Do You Know How Your Credit Score Works?
Many of you must have heard the word ‘credit score’ or ‘CIBIL score’. It is mentioned frequently when you apply for a loan. But do you know what it means?
Your credit score or CIBIL score is actually an indication of your credit worthiness. When banks and financial institutions consider lending you funds, they want to make sure that you are capable of repaying the loan along with the applicable interest. Your credit score determines your capability to repay the loan. Since this score determines whether you would be able to get a loan or not, let us understand the meaning of the credit score and factors influencing it.
What is Credit Score?
A credit score is a three-digit number ranging from 300 to 900 based on your credit history. The credit report company collects your credit related transaction records. It uses the information to create your Credit Information Report and assign you a credit score. This score is available to banks and financial institutions and they use it to determine your eligibility.

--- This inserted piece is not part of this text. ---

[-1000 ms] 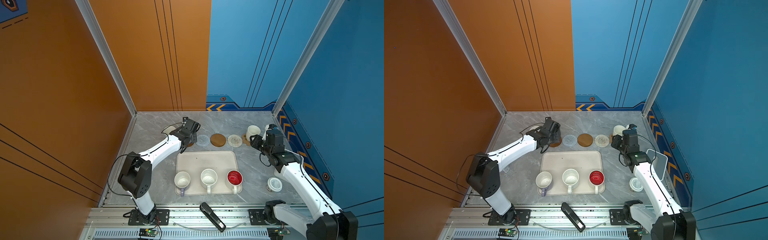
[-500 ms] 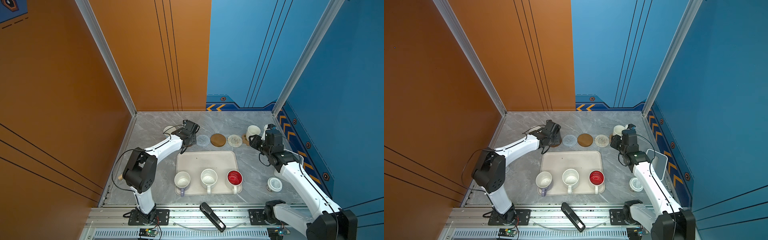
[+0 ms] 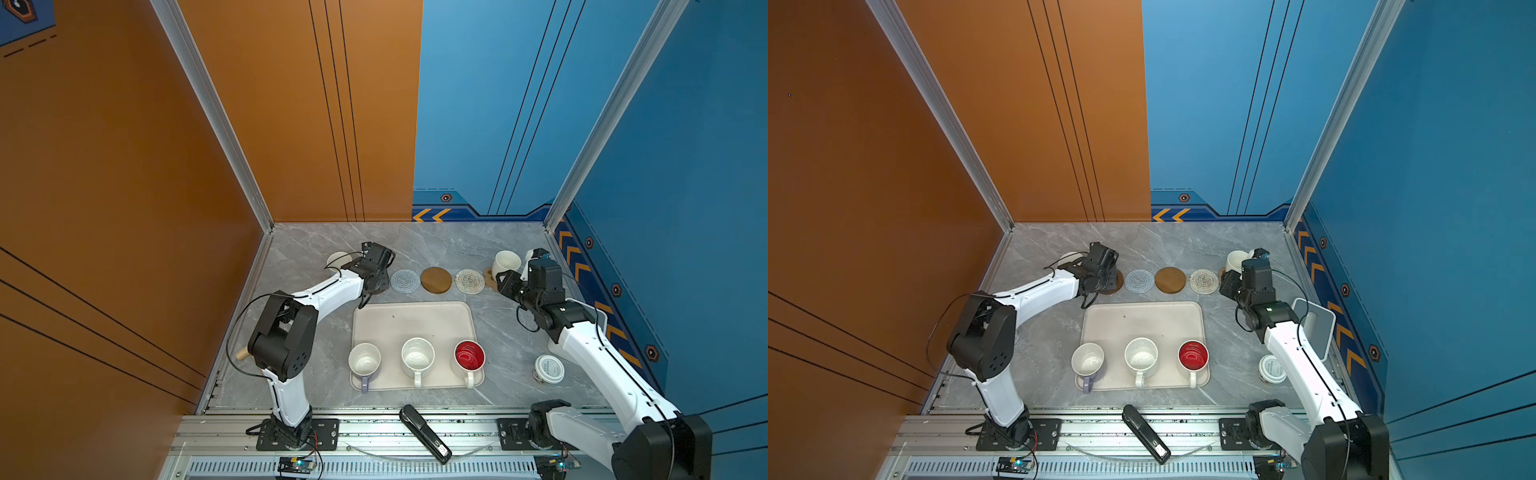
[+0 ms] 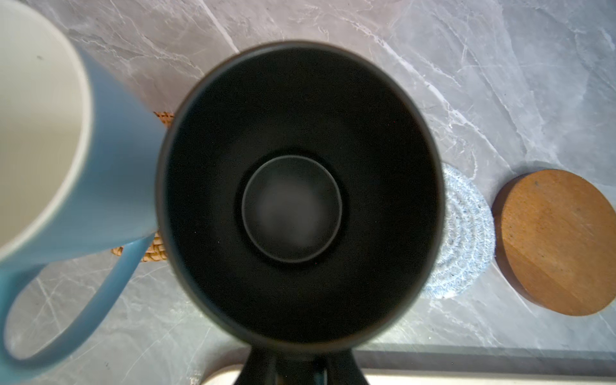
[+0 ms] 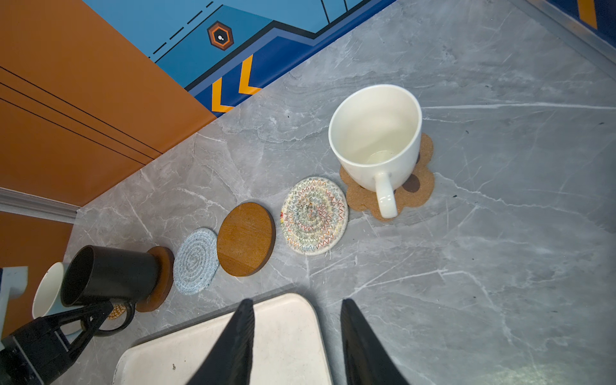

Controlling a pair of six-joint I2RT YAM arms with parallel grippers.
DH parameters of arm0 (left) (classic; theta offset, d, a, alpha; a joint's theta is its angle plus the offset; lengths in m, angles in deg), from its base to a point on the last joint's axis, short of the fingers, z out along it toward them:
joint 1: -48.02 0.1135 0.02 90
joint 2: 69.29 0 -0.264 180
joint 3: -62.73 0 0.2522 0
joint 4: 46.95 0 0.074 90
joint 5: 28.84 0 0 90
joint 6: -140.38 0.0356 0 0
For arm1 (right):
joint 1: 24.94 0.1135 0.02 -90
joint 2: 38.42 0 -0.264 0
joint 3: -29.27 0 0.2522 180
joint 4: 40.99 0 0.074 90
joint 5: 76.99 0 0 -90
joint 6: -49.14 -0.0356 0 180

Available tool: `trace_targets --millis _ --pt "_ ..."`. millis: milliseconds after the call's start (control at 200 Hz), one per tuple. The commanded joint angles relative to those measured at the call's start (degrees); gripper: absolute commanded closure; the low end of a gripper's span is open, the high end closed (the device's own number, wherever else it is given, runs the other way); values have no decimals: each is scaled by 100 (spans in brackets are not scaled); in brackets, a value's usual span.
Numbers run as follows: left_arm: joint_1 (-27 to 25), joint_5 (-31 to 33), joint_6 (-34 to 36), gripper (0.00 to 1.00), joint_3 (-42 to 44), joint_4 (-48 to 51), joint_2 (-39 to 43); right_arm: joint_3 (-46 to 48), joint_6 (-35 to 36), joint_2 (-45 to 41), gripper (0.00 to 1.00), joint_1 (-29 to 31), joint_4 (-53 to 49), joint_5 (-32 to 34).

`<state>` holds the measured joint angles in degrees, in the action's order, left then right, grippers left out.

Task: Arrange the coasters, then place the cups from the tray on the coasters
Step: 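Lift the black mug with left gripper and carry it to the wooden coaster, then lower the black mug onto the wooden coaster and open left gripper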

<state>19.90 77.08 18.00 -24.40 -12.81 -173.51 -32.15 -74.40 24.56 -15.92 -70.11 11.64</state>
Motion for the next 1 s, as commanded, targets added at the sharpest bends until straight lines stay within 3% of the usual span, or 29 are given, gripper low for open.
trace_targets --millis 0,901,991 --pt "43 -36 -23 100 6 -377 -10 2 -70 26 59 25 122 -62" --pt "47 -106 -31 100 92 -278 -3 11 -64 -6 59 30 107 -70" --pt "43 -68 -19 92 113 -280 55 11 -62 -13 59 23 107 -68"
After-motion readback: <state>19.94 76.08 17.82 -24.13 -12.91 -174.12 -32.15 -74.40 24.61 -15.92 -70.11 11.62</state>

A credit score above 750 is usually considered good. Lenders allow loans to individuals having scores higher than 750. In fact, the closer you are to 900, the better the chances of you availing a loan easily. Low scores are considered bad and you might face problems availing a loan if your credit score is below 750.
Factors Constituting and Influencing Your Credit Score
Your credit score is calculated after careful calculations based on a number of factors. These factors form a part of your credit score and also influence it. Let’s see what these factors are:
- Repayment History
Your credit score comes into the picture as soon as you avail any credit (loans or credit cards). The repayment history takes into account all the repayments you did for any credit you availed. Repayment history constitutes the major chunk of your credit score accounting for 30% of your score. If you have never defaulted on your earlier loans or credit card bill payments, your repayment history would be favourable and help in increasing your overall credit score.
- Credit Mix
The next constituent of your credit score is the type of loans or credits availed by you in the past. The credit mix measures the ratio of secured loans to unsecured loans in your credit portfolio. It also takes into account the length of your credit history, i.e. for how long have you availed of existing loans. Secured loans are better as they reflect that you have a sound financial footing. Home loans, auto loans, education loans, loans against properties are types of secured loans which have a favourable impact on your credit score. On the other hand, Personal Loans and credit cards are unsecured loans. In fact, you can avail Personal Loans with CIBIL check too. However, higher the unsecured loans you have the lower would be your credit score. Credit Mix constitutes for 25% of your credit score.
- Credit Exposure
The next factor is the amount of credit which you have availed. A higher credit availed by you within a short period of time is bad. It depicts that you might be living beyond your income level which denotes bad credit worthiness. Credit exposure dominates 25% of your credit score.
- Other Miscellaneous Factors
The last 20% of your credit score is composed of various smaller factors like credit utilization, for how long have you been availing credit and your current credit paying behavior.
So, the working of your credit score can be depicted through the following pie-chart:
This is how your credit score works. There are some points which you should remember with reference to your credit score. These points are as follows:
- Your credit score is dynamic. It changes with changes in your credit history.
- If you have a low score, you can improve your CIBIL score by taking corrective measures like cutting down on credit instruments, making repayments on time, having secured loans, etc.
- Before applying for a loan, you should check your credit score.
- Multiple inquiries into your credit score have a bad impact on your score. So, when applying for a loan, do not make multiple applications.